In the data below, reproduce everything exactly except the images.

-------- Records for the exercise --------

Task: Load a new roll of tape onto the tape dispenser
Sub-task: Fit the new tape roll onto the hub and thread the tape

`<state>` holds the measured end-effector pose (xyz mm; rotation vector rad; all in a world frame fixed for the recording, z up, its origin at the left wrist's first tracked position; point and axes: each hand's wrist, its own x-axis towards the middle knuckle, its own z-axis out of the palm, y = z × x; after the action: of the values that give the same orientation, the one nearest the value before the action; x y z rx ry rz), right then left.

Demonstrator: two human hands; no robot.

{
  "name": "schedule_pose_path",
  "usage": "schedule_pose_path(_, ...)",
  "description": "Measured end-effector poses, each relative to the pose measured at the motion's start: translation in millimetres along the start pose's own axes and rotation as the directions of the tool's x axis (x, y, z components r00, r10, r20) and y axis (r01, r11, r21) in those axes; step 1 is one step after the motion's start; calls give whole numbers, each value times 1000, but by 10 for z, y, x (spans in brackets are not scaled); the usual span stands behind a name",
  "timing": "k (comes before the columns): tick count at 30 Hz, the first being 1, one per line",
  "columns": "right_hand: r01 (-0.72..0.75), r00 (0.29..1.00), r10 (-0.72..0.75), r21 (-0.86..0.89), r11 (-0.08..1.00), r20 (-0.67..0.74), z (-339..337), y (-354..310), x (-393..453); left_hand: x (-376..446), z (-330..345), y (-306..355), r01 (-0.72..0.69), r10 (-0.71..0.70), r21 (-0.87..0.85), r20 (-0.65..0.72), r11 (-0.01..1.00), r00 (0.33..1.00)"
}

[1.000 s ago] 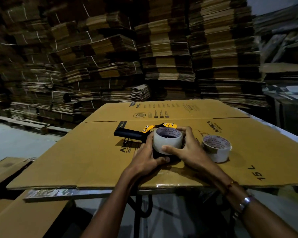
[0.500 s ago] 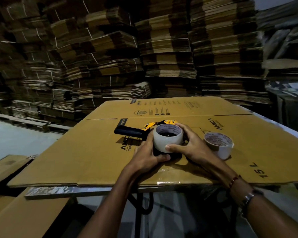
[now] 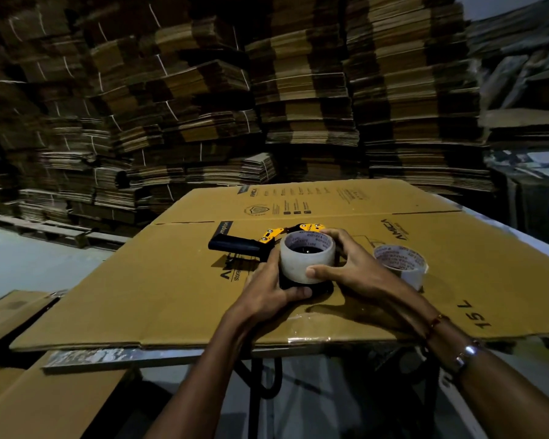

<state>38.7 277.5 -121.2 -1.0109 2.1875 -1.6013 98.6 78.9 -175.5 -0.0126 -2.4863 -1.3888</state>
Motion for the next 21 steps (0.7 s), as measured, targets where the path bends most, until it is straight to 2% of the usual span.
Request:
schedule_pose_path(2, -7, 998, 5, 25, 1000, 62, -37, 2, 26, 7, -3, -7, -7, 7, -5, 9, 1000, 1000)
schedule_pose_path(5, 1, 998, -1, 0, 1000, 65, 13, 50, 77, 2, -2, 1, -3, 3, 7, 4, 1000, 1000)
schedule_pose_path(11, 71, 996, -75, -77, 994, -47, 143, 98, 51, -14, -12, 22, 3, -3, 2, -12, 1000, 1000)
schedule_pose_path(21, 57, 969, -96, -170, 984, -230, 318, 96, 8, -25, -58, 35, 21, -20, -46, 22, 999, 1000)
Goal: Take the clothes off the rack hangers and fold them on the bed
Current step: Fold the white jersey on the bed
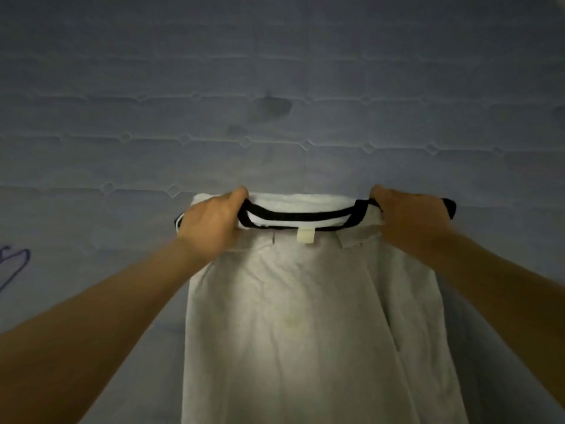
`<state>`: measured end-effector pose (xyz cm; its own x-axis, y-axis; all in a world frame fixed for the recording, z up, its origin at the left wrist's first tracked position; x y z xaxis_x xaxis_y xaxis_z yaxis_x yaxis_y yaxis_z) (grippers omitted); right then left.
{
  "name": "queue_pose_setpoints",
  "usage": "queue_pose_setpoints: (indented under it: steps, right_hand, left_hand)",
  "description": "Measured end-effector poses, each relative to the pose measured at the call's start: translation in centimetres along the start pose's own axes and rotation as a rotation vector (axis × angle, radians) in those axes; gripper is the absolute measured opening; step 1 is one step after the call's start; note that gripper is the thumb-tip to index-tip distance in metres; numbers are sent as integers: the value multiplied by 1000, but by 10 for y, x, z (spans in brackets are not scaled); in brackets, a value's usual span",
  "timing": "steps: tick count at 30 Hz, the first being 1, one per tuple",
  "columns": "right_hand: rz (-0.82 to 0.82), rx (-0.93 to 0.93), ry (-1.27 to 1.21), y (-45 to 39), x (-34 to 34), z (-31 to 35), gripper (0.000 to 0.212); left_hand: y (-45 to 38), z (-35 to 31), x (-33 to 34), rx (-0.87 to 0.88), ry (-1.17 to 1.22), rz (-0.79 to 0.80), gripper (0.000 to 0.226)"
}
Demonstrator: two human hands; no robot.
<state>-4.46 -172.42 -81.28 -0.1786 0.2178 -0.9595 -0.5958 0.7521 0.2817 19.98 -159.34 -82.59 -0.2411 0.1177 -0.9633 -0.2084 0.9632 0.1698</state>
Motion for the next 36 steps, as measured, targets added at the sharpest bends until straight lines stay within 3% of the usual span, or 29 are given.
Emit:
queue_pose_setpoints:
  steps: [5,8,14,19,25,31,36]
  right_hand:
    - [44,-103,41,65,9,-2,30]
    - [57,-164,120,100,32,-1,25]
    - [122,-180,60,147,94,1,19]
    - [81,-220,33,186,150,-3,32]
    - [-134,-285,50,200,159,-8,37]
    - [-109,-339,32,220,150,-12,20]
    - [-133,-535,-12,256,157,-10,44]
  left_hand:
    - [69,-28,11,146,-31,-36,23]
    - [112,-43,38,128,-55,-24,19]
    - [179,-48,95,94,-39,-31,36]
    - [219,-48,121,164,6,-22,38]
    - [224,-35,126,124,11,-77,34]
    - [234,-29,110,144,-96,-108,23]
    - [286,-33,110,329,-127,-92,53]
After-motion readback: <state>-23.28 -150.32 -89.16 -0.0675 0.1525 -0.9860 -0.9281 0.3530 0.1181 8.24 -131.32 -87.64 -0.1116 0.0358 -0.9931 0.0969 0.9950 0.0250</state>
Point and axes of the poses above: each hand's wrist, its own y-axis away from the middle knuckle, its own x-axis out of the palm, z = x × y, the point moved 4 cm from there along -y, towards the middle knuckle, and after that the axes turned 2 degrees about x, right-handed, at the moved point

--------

Answer area:
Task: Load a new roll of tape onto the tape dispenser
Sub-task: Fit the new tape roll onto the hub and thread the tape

`<state>` holds the measured end-effector pose (xyz mm; rotation vector rad; all in a world frame fixed for the recording, z up, its origin at the left wrist's first tracked position; point and axes: each hand's wrist, its own x-axis towards the middle knuckle, its own z-axis out of the palm, y = z × x; after the action: of the values that give the same orientation, the one nearest the value before the action; x y z rx ry rz), right then left.

Demonstrator: two human hands; no robot.

{
  "name": "schedule_pose_path",
  "usage": "schedule_pose_path(_, ...)",
  "description": "Measured end-effector poses, each relative to the pose measured at the motion's start: translation in millimetres along the start pose's own axes and rotation as the directions of the tool's x axis (x, y, z components r00, r10, r20) and y axis (r01, r11, r21) in those axes; step 1 is one step after the motion's start; calls give whole numbers, each value times 1000, but by 10 for z, y, x (spans in brackets are not scaled); the usual span stands behind a name",
  "timing": "k (comes before the columns): tick count at 30 Hz, the first being 1, one per line",
  "columns": "right_hand: r01 (-0.72..0.75), r00 (0.29..1.00), r10 (-0.72..0.75), r21 (-0.86..0.89), r11 (-0.08..1.00), r20 (-0.67..0.74), z (-339..337), y (-354..310), x (-393..453); left_hand: x (-376..446), z (-330..345), y (-306..355), r01 (-0.72..0.69), r10 (-0.71..0.70), r21 (-0.87..0.85), r20 (-0.65..0.72), r11 (-0.01..1.00), r00 (0.33..1.00)"
}

[1.000 s ago] 
[0.500 s ago] 
[now] 

<state>38.7 277.5 -121.2 -1.0109 2.1875 -1.6013 98.6 78.9 -175.5 -0.0126 -2.4863 -1.3888</state>
Motion for the next 21 steps (0.7 s), as measured, targets where the path bends most, until it is straight to 2% of the usual span.
Request:
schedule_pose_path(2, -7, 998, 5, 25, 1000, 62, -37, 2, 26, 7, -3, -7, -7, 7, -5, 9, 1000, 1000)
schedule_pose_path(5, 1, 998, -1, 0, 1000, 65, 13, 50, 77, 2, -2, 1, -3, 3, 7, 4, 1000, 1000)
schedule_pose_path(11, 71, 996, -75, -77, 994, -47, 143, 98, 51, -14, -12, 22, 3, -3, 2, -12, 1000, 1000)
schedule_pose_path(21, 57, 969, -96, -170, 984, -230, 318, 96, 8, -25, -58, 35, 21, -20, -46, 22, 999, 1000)
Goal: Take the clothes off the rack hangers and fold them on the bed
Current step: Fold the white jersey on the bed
`<state>`: measured end-effector pose (xyz cm; its own x-axis, y-axis; all in a world frame fixed for the recording, z up, its origin at the left wrist's first tracked position; x y z xaxis_x xaxis_y xaxis_z yaxis_x yaxis_y yaxis_z) (grippers omitted); right then left.
{
  "name": "queue_pose_setpoints",
  "usage": "queue_pose_setpoints: (indented under it: steps, right_hand, left_hand)",
  "description": "Measured end-effector poses, each relative to the pose measured at the call's start: translation in centimetres along the start pose's own axes and rotation as a rotation vector (axis × angle, radians) in those axes; gripper is the absolute measured opening; step 1 is one step after the call's start; note that gripper is the thumb-tip to index-tip distance in metres; numbers are sent as integers: the value multiplied by 1000, but by 10 for y, x, z (spans in brackets are not scaled); in brackets, a value's usual span",
  "timing": "steps: tick count at 30 Hz, the first being 1, one per tuple",
  "columns": "right_hand: rz (-0.82 to 0.82), rx (-0.93 to 0.93), ry (-1.27 to 1.21), y (-45 to 39), x (-34 to 34), z (-31 to 35), gripper (0.000 to 0.212); left_hand: y (-45 to 38), z (-35 to 31), x (-33 to 34), rx (-0.87 to 0.88), ry (-1.17 to 1.22), rz (-0.79 to 0.80), gripper (0.000 to 0.226)"
}
Demonstrator: two human hands; no robot.
<state>-4.46 -172.42 -81.28 -0.1786 0.2178 -0.9595 -0.5958 0.7521 0.2817 19.98 -159.34 -82.59 -0.2411 0.1177 -0.9633 -0.2084 0.9632 0.1698</state>
Motion for the next 36 steps, as measured, targets added at the sharpest bends until straight lines stay within 3% of the usual span, or 29 are given.
Emit:
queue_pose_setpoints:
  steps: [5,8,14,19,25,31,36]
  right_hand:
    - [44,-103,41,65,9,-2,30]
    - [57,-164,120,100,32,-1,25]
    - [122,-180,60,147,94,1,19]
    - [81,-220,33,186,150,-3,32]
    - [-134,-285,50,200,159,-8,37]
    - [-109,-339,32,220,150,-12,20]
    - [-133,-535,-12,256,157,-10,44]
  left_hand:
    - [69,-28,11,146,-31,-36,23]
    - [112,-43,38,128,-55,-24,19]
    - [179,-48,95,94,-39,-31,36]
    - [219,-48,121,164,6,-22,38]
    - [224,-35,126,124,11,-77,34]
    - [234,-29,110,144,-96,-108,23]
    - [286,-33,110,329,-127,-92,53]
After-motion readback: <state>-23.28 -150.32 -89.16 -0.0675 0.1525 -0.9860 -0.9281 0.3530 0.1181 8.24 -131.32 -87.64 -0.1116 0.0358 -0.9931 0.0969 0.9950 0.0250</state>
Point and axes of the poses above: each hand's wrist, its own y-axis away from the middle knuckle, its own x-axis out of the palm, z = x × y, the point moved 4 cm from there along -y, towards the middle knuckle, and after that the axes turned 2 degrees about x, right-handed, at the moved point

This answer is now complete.